By that, they mean DeSantis espouses similar policies and doesn’t back down when cornered, but he’s also a careful planner whose Florida administration has few leaks. He sometimes shuts down his combativeness during solemn moments and knows how to keep major news announcements under wraps until he’s ready to share them. When he does, they often make national headlines.

Liberal Trump, on the other hand, is famous for being impulsive, speaking his mind the moment he’s asked and firing off big decisions over Twitter that have his aides baffled.

On Wednesday, Sacks apologized to DeSantis for the technical difficulties and asked why he chose to do the ad with them instead of on cable television.

The governor said he wanted to “go against the grain” rather than “go with the crowd,” then turned the conversation back to politics, to how he’s resisted federal health officials during the COVID-19 pandemic.

Ron DeSantis

Governor Ron DeSantis of Florida holds a copy of his new book as he speaks to a crowd at the Adventure Outdoors gun store in Smyrna, Georgia, March 30, 2023.

AP Photo/John Bazemore

DeSantis Allies: The Governor Broke the Internet

The DeSantis campaign attributed the difficulties to heightened interest in DeSantis’ presidential race. “There was so much enthusiasm for Governor DeSantis’s vision for our Great American Comeback that he literally blew up the internet,” campaign spokesman Bryan Griffin said on Twitter. “Washington is next. $1 million raised online in one hour…and counting!”

The choice to launch a campaign with Twitter could be seen as a gamble given the site has only been under Musk’s control for seven months, a period that has included numerous layoffs, and as many Democrats have accused the site of becoming more right.

Nearly 1 million people tried to enter Twitter spaces, campaign manager Generra Peck said on twitter after getting off the phone with Musk and Sacks. “They had over 700,000 in the room to start with hundreds of thousands trying to get in,” she wrote. “I had to change rooms.”

Presidential candidates often opt for more traditional methods of announcing their candidacies, holding public events or doing interviews with cable news channels.
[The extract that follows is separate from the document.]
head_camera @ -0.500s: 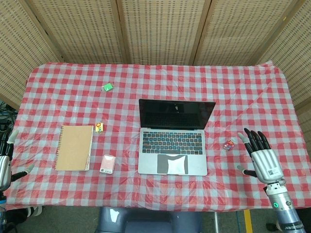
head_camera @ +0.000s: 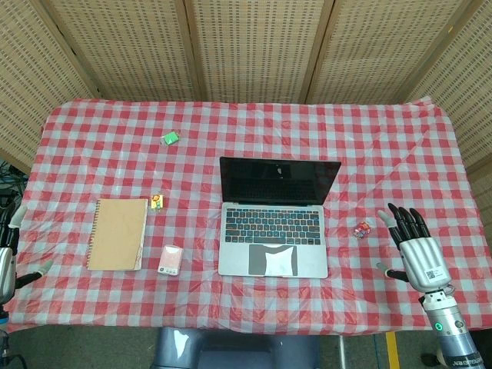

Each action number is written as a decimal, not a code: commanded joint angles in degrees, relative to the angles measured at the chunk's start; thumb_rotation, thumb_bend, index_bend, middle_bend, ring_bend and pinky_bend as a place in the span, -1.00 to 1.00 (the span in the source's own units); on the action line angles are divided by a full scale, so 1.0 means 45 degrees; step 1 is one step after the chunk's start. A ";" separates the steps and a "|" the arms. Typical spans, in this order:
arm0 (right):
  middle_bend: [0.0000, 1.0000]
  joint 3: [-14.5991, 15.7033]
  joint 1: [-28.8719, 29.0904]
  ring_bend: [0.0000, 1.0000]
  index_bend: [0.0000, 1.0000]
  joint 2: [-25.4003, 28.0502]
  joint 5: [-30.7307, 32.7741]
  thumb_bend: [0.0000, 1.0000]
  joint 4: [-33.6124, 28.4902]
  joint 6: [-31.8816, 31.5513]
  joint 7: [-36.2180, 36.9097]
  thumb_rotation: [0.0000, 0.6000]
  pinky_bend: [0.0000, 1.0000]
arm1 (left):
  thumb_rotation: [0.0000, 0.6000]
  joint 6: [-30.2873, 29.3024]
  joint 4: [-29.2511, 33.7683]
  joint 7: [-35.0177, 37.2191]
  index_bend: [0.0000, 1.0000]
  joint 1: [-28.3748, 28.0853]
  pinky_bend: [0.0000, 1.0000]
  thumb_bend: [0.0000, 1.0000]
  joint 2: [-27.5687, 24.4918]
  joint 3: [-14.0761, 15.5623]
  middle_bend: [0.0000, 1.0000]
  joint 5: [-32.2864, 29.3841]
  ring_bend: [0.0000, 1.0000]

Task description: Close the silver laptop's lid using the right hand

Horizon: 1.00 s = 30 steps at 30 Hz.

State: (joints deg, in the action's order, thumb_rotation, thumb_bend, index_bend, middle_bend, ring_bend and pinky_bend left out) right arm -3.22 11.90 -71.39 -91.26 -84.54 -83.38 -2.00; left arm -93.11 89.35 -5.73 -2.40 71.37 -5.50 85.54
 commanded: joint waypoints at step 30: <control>-1.00 -0.2736 0.3007 -1.00 -0.98 0.0664 0.2953 0.05 -0.0094 0.3660 -0.1030 1.00 -1.00 | 1.00 0.0025 -0.0074 0.0362 -1.00 0.0148 -1.00 -0.84 -0.0261 -0.0292 -1.00 -0.0582 -1.00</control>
State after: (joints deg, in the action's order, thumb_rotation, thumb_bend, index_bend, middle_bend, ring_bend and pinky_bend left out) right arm -13.65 23.26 -68.52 -80.06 -86.03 -69.25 -5.31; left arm -93.06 88.99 -4.12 -1.68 70.18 -6.76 82.99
Trump himself began his 2016 campaign by descending on his golden escalator at Trump Tower in New York and kicked off his 2024 campaign in his gold-encrusted grand ballroom at Mar-a-Lago.

Sam Nunberg, who worked on Trump’s 2016 campaign, told Insider that he still thought DeSantis was smart to launch his campaign with Musk because the billionaire, who is also CEO of Tesla and SpaceX, is popular with conservatives. “If you told me there would be technical glitches but it would have Elon Musk, I would choose that option,” he said. “It’s recorded anyway.” The hashtag #DeSantis2024 was also trending.
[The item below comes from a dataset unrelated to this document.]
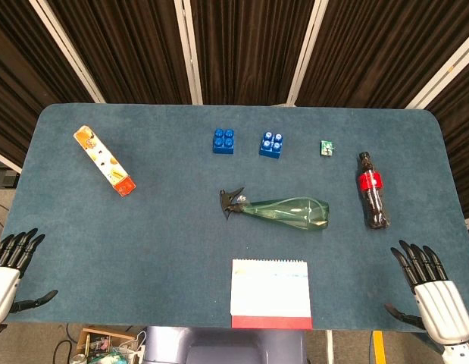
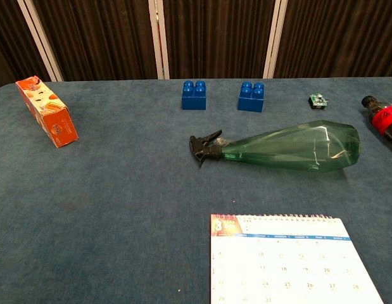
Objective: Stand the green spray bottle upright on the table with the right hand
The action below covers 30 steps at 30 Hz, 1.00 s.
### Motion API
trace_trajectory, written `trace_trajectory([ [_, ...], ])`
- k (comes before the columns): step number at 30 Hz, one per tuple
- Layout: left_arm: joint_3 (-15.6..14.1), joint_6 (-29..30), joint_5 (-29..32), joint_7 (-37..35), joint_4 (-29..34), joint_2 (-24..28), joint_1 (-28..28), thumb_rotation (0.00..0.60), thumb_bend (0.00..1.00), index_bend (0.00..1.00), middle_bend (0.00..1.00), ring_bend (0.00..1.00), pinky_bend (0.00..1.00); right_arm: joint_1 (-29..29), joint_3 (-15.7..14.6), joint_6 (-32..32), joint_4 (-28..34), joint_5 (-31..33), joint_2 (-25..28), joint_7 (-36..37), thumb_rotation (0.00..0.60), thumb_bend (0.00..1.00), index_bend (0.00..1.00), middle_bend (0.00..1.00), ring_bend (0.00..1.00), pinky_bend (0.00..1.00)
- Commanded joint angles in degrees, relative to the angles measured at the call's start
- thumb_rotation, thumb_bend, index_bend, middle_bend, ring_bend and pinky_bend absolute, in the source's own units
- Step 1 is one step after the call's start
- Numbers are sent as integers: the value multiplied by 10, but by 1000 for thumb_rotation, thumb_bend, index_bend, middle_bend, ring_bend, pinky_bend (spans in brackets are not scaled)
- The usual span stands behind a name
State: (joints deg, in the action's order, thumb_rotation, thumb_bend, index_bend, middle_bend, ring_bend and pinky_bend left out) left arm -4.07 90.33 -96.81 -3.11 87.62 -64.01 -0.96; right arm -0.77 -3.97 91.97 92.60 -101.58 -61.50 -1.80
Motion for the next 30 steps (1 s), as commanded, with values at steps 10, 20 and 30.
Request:
trace_trajectory([
  [10,-3,9,-12,5,-4,-3,3,600,60,0,0,0,35,-3,1,6,4,-6,-9,-20,600,110,0,0,0,0],
  [20,11,-17,9,14,-3,-10,-13,600,60,0,0,0,35,25,38,-55,98,-20,-69,-292,600,111,0,0,0,0],
  [30,14,-20,13,12,-9,-12,-17,600,60,0,0,0,35,53,88,-126,186,30,-146,-560,600,110,6,0,0,0],
])
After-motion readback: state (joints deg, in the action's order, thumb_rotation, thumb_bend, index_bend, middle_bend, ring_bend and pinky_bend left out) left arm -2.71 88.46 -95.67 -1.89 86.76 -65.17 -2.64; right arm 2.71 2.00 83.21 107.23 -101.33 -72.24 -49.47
The money raised will help pay for the campaign’s field game in Iowa, Nunberg said. For comparison, the 2016 presidential candidate, Senator Ted Cruz of Texas, took one day to raise $1 million. “Everything Elon touches turns to gold,” said Nunberg.

After the Twitter argument, DeSantis moved to Fox News, where he has been a frequent guest, mostly avoiding other networks. “Fox News is not going to crash during this interview,” show host Trey Gowdy joked to DeSantis when he joined the show.

“This broke the Twitter space, we’re really stoked with the enthusiasm,” said DeSantis, before moving on to his campaign message. At the Mark Levin show, where he went next, Levin said at the end that there were some technical difficulties because so many listeners tuned in. Some of DeSantis’ responses were jagged towards the end of the thread.

Despite the technical glitches, DeSantis made it clear that he would return to Twitter.

“We should do it again, I thought it was fun,” said DeSantis at the end of the event. “This is a great platform.”